I could have done with off loading it about 7/8 years ago to fund this money pit i'm in now. They have been there so long, I just didn't have the heart to give them notice or made them feel like they had to buy it.
 
One bedroom property in Coventry in 1986, £20,750. Only there one year, moved five times across the subsequent 32 years (work related), last move 2012. Absolutely love current property and location, not planning to move again (until it's to the Nursing Home or the Crem).
 

AndyRM

XOXO
Location
North Shields
2009, terraced house in Wallsend on a pedestrianised street. Loved it, and over 7 years got it exactly how we wanted it. Then SophRM decided she wanted to live by the sea and we're now in Whitley Bay living in a building site, which we're fortunate enough to have other people working on for us.

Initially I was raging about the move, but when the beach is your back yard, it's hard to complain.
 
2009, terraced house in Wallsend on a pedestrianised street. Loved it, and over 7 years got it exactly how we wanted it. Then SophRM decided she wanted to live by the sea and we're now in Whitley Bay living in a building site, which we're fortunate enough to have other people working on for us.

Initially I was raging about the move, but when the beach is your back yard, it's hard to complain.

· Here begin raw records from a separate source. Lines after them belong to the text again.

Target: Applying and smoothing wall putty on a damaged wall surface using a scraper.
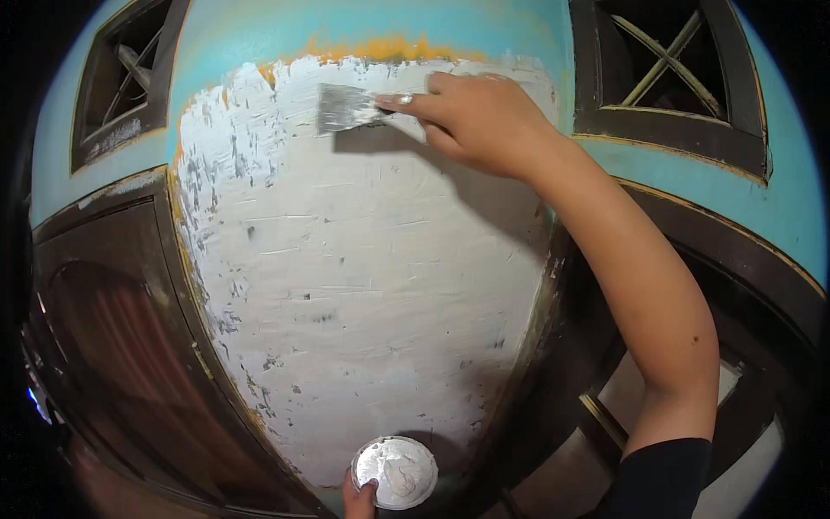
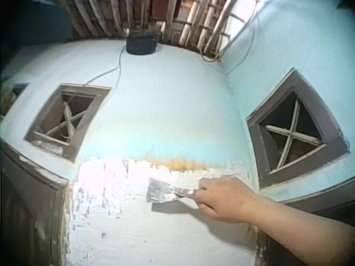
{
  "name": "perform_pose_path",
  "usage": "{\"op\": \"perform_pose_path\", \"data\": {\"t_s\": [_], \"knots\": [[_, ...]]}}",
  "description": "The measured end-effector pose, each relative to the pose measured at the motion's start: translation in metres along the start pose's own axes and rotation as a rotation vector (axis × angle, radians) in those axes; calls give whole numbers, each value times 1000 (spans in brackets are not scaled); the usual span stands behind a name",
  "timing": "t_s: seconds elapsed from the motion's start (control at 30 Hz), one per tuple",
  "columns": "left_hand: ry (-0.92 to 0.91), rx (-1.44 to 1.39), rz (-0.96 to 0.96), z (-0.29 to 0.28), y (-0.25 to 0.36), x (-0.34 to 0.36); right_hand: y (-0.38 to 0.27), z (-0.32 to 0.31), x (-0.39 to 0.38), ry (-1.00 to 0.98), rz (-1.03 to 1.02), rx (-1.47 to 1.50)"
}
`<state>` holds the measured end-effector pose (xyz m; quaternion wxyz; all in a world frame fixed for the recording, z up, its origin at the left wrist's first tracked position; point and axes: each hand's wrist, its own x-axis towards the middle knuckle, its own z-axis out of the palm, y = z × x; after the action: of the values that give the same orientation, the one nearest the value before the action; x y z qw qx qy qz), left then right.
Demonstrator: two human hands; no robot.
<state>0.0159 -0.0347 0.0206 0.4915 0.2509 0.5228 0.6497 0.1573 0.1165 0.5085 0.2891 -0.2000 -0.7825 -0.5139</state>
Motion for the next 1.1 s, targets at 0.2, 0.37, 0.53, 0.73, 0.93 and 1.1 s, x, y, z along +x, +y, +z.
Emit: {"op": "perform_pose_path", "data": {"t_s": [0.2,0.37,0.53,0.73,0.93,1.1], "knots": [[6,95,118,1,-7,4,3,13,33,34,-63,19],[-12,-71,89,-1,-18,13,1,14,42,-8,-100,-54],[41,38,0,7,5,13,3,13,36,-18,-124,-228],[-15,4,2,-3,-8,29,11,2,20,-71,-100,-269],[10,-13,-7,3,-4,27,11,-5,36,110,-74,-102],[29,17,-45,4,0,27,3,7,52,107,-100,-23]]}}
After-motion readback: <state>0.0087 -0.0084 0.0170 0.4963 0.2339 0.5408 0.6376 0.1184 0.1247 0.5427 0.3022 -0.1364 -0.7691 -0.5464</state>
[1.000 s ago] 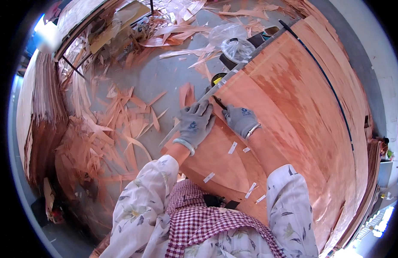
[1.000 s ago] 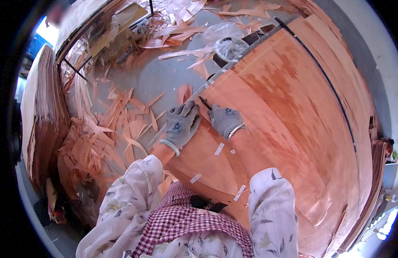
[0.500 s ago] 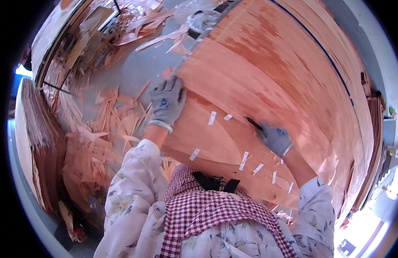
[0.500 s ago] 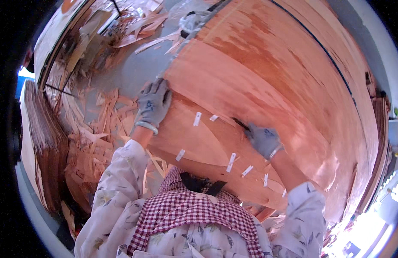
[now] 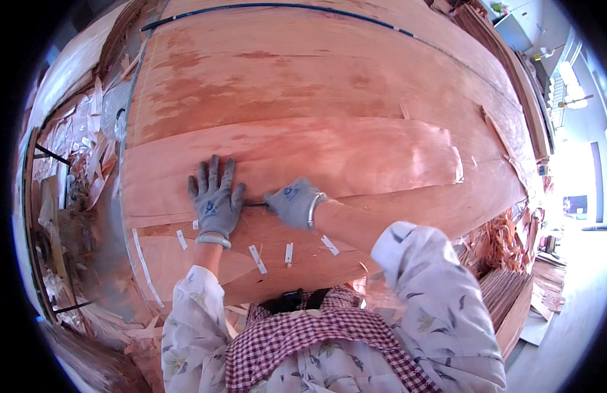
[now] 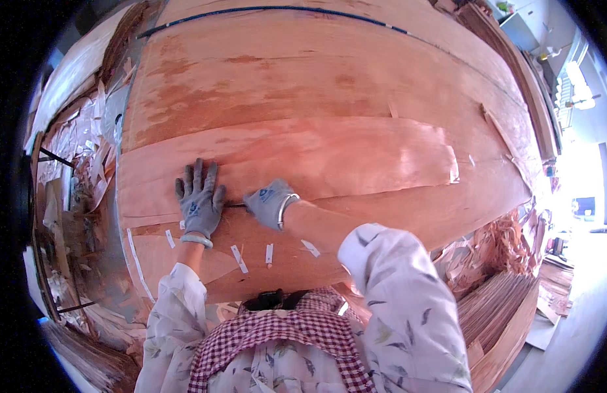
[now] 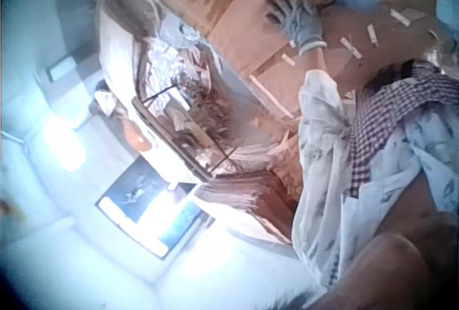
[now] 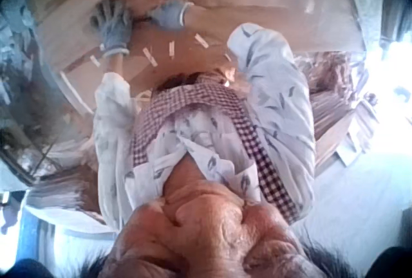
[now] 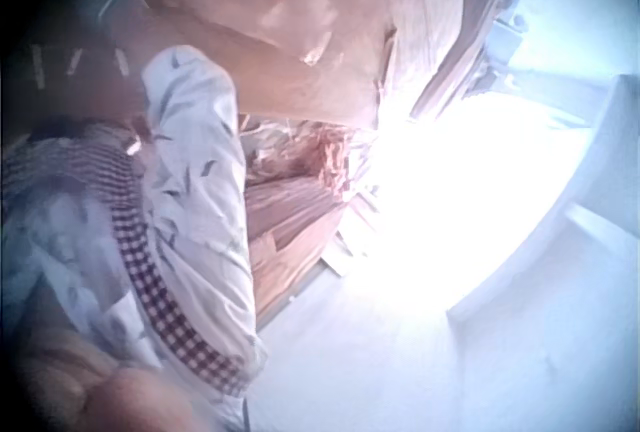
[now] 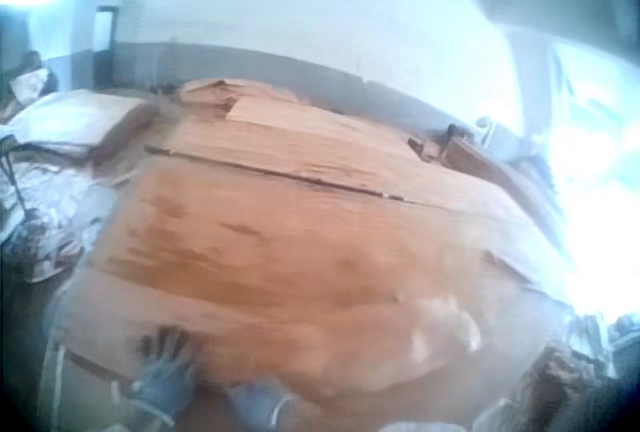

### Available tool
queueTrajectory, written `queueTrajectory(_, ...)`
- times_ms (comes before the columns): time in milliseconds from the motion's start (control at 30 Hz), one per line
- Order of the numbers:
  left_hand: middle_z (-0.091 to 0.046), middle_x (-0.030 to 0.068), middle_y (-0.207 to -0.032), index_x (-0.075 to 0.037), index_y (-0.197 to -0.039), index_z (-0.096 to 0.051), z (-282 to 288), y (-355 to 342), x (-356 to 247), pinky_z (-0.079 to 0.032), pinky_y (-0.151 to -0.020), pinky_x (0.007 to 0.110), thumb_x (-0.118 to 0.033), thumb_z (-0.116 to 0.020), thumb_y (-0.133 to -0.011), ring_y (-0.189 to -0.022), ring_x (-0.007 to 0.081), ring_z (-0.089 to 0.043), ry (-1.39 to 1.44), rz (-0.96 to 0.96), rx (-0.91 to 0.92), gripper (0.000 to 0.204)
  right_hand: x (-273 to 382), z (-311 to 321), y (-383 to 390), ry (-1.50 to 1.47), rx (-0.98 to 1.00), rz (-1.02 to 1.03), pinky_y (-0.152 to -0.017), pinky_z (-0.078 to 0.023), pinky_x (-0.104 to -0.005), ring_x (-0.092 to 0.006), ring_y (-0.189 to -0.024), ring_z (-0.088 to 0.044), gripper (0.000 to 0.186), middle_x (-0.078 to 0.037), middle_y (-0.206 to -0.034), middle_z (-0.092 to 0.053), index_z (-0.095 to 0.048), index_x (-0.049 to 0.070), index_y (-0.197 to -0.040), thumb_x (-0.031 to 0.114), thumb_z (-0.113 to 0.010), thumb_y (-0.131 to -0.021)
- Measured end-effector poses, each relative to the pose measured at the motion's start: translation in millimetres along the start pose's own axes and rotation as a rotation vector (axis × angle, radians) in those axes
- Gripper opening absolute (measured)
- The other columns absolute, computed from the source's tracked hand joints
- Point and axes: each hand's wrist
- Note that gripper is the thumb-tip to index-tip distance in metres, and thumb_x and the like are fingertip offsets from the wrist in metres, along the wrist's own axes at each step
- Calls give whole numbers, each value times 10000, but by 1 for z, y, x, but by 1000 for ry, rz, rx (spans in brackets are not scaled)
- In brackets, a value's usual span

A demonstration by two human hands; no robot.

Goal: The person uses a utility knife to cut wood veneer sheets, measuring them with a ruler and removing waste strips by hand.

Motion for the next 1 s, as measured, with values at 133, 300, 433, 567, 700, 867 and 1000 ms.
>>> queueTrajectory(133, -241, 100, -1503, -221, -1408, -369, 11, -4, -10, -111, -1089, 559, -484, -502, -856, -1369, 361, -217, -35, 0, 95, 626, -63, -14, 46, -137, 52, -103, -738, -498, -421, -312, -862, -655, 212, -161, -925, -664, -584, 95, -1032, 194, -496, -866)
queueTrajectory(300, -253, 112, -1494, -216, -1403, -378, 13, -3, -7, -136, -1074, 572, -489, -525, -835, -1355, 374, -236, -58, -4, 105, 646, -137, -24, 105, 32, 192, -246, -737, -482, -424, -309, -780, -661, 191, -123, -808, -656, -568, 135, -1008, 263, -474, -901)
queueTrajectory(433, -258, 118, -1490, -212, -1400, -382, 12, -7, -8, -144, -1069, 576, -483, -535, -829, -1348, 380, -243, -61, -10, 105, 650, -192, -37, 138, 184, 226, -260, -748, -415, -461, -289, -744, -658, 223, -92, -789, -664, -557, 164, -1031, 326, -462, -913)
queueTrajectory(567, -260, 117, -1489, -211, -1404, -373, 16, -14, -17, -147, -1067, 578, -477, -547, -823, -1350, 380, -238, -72, -18, 100, 662, -238, -33, 181, 280, 194, -348, -773, -398, -463, -278, -762, -652, 236, -78, -814, -670, -558, 184, -1056, 336, -467, -901)
queueTrajectory(700, -274, 116, -1481, -212, -1402, -375, 10, -11, -14, -150, -1066, 588, -476, -560, -813, -1351, 381, -237, -30, 8, 115, 671, -274, -38, 221, 359, 182, -456, -778, -407, -470, -279, -779, -647, 244, -106, -839, -666, -595, 184, -1029, 341, -456, -903)
queueTrajectory(867, -275, 122, -1479, -208, -1405, -365, 34, -2, -1, -131, -1060, 615, -509, -563, -794, -1361, 373, -221, 88, 59, 132, 709, -265, -58, 220, -171, -249, -382, -538, -454, -311, -169, -583, -581, 151, -61, -733, -632, -584, 85, -886, 230, -549, -906)
queueTrajectory(1000, -265, 126, -1485, -202, -1407, -359, 24, -6, -9, -118, -1058, 624, -535, -503, -826, -1373, 369, -202, 120, 12, 72, 685, -143, -45, 105, -869, -586, -53, -664, -476, -268, -137, -734, -571, 135, -33, -826, -569, -560, 16, -1009, 58, -510, -892)
Point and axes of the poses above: each hand's wrist, its own y-axis away from the middle knuckle, its own z-axis out of the back of the hand, x = y × z
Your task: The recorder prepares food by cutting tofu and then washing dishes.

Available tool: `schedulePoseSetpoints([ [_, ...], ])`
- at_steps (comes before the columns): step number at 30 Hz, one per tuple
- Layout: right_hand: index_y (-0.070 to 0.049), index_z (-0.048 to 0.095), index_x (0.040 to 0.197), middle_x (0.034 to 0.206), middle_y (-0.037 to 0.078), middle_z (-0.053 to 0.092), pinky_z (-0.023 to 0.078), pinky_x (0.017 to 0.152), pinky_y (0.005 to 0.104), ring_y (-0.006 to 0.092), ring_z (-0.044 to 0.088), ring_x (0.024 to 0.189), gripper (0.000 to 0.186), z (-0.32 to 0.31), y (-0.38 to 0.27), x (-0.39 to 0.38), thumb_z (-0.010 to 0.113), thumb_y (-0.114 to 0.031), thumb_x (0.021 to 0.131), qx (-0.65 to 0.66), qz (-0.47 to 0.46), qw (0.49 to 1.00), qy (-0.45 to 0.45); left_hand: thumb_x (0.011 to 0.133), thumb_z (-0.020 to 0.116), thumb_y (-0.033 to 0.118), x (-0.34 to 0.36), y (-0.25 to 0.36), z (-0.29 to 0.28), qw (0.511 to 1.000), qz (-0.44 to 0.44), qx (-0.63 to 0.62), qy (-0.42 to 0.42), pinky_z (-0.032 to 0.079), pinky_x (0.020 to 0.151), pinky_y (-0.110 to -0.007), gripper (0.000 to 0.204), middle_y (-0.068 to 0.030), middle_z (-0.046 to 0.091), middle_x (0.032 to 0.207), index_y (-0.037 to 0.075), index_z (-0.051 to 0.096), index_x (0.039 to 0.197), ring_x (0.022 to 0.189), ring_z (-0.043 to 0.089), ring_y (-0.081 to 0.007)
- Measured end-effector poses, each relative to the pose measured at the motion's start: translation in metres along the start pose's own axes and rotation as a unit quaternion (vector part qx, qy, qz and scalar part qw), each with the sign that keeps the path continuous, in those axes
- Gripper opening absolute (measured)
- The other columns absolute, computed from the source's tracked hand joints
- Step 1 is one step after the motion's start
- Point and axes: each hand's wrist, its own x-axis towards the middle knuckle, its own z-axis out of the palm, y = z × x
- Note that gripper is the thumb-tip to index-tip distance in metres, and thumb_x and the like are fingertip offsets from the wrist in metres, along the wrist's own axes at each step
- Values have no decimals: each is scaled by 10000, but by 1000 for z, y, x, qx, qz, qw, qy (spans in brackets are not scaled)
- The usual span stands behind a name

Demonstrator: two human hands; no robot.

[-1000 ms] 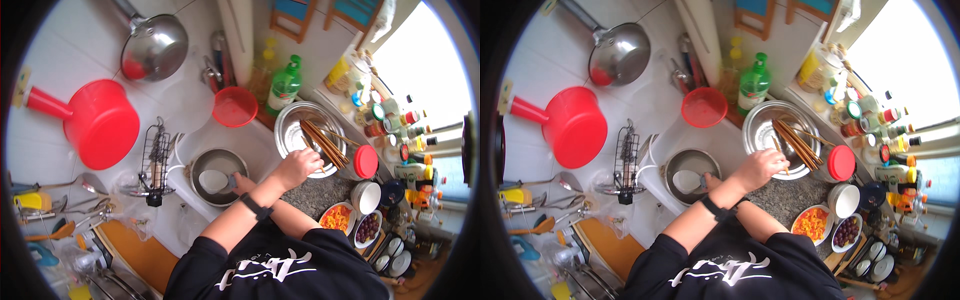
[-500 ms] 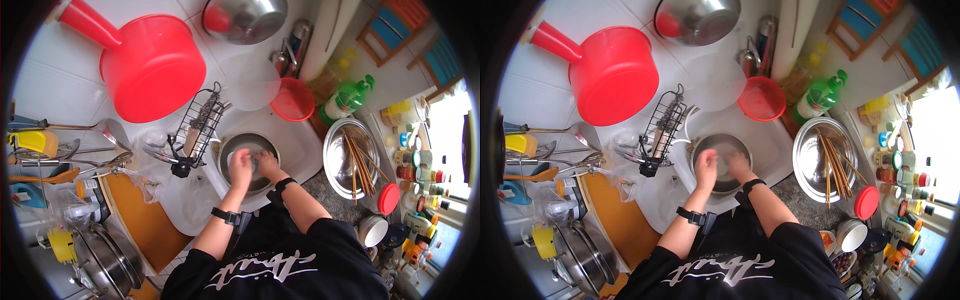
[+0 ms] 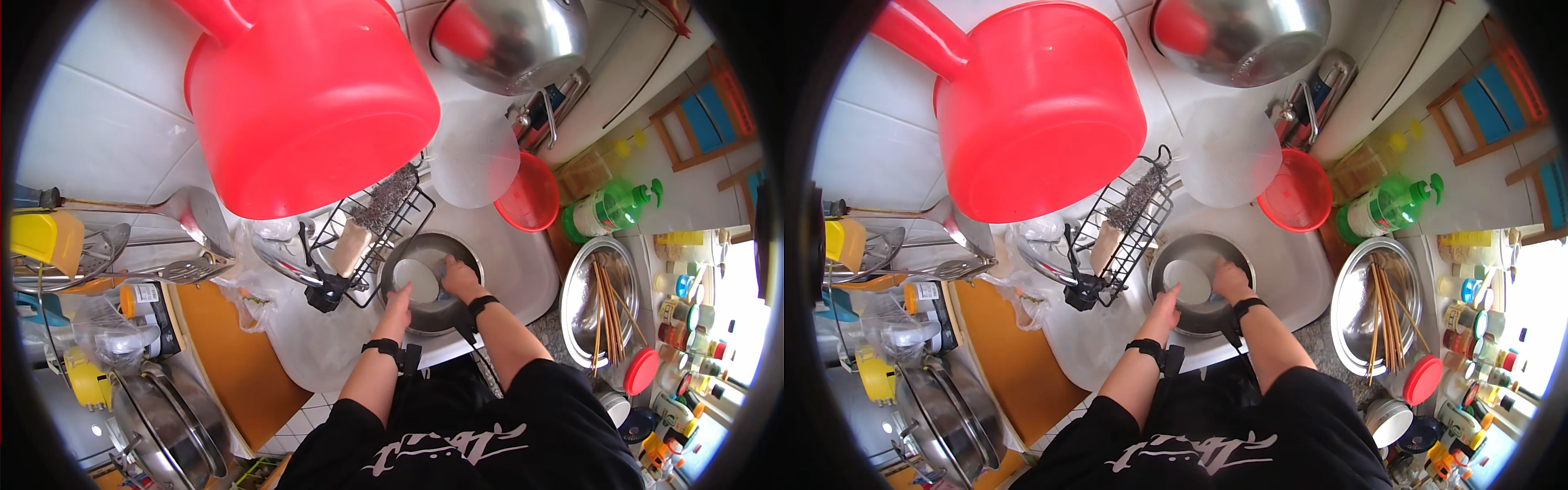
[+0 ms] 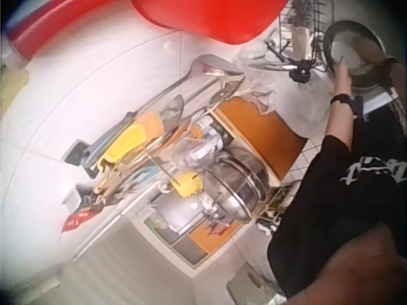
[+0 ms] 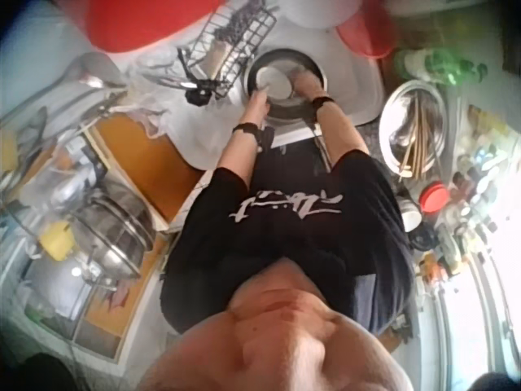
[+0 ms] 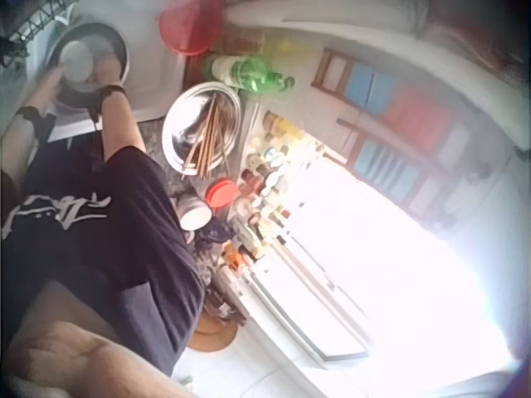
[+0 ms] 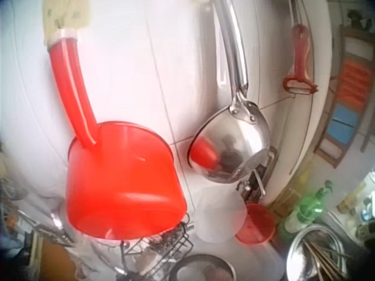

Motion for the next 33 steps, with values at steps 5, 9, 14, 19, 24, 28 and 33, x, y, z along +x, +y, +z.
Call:
schedulePoseSetpoints([
  [5,-152,597,1473,1382,261,703,540,1123,517,457,691,1270,602,-22,-7,-12,707,-181,882,128,-109,982,-91,930,814,276,33,-13,11,994,101,-49,-6,388,1183,-648,939,-184,412,1674,121,263,1674,1477,480,-395],
  [9,-202,526,1605,1520,202,637,475,1214,483,450,566,1445,784,-8,-12,-22,730,-131,851,-32,-269,958,-99,920,780,223,27,-10,13,996,88,10,-9,559,968,-654,908,-176,452,1633,124,279,1670,1426,523,-413],
  [14,-190,546,1591,1553,152,632,472,1206,515,423,541,1484,760,16,-15,-28,808,-213,878,-128,-295,947,-30,923,752,222,23,-2,12,991,123,20,-45,662,801,-590,903,-189,462,1618,120,286,1690,1396,551,-429],
  [19,-160,524,1588,1488,157,674,532,1131,499,420,658,1347,818,11,-35,-32,869,-262,853,-33,-262,953,-152,945,781,300,29,-13,9,988,133,54,-57,674,766,-564,890,-216,468,1610,109,322,1684,1375,577,-421],
  [24,-109,587,1506,1435,183,706,559,1071,496,427,688,1288,759,-14,-58,-46,899,-277,835,370,-89,906,-187,991,776,485,43,-18,6,985,140,-53,-84,657,800,-532,866,-208,518,1576,133,367,1668,1373,587,-407],
  [28,-106,626,1450,1415,157,714,566,1083,488,433,684,1271,711,-25,-65,-66,887,-275,811,293,-129,937,-139,1018,729,500,30,-1,-4,977,153,-63,-137,644,796,-583,757,-183,558,1515,139,428,1611,1333,615,-400],
  [33,-215,731,1252,1209,80,732,493,1159,505,339,725,1159,378,-42,-25,-79,771,-225,877,-117,-409,902,77,1027,669,395,-4,38,-19,975,115,27,-190,674,821,-646,579,-177,643,1360,125,508,1513,1145,729,-401],
])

Spot on re the Beach, it's just the best (especially for a Coventry kid).
 

Johnsop99

Veteran
Location
Bude, Cornwall
2001 one bedroom flat in Redhill, Surrey for £68,000 sold in 2003 for £105,000. Now living mortgage free in a four bed detached house in God's own cycling country, one mile from the sea. (No spare cash for N+1 though). I seem to recall that in 2000 when work briefly took me up north a 3 bed terraced house just outside Doncaster could be had for £18,000.
 
2001, 3 bed semi near Rotherham. Too close to my Mother. Too close to neighbours. Bought for £65,000, sold 4 years ago for £75,000.
Had an old corrugated steel garage I intended to but never used and a brilliant south facing conservatory.
 

youngoldbloke

The older I get, the faster I used to be ...
Or you move north. Granted its a one way street if you spend the money, but even so someone I know moved to Yorkshire from outer London and was almost a millionaire.
London is a special case. We've been looking far up north, but the more desirable areas in eg Northumberland are almost as expensive as where we are currently, and by the time you've paid the various stamp duty, legal and removal and other costs there's not much in it.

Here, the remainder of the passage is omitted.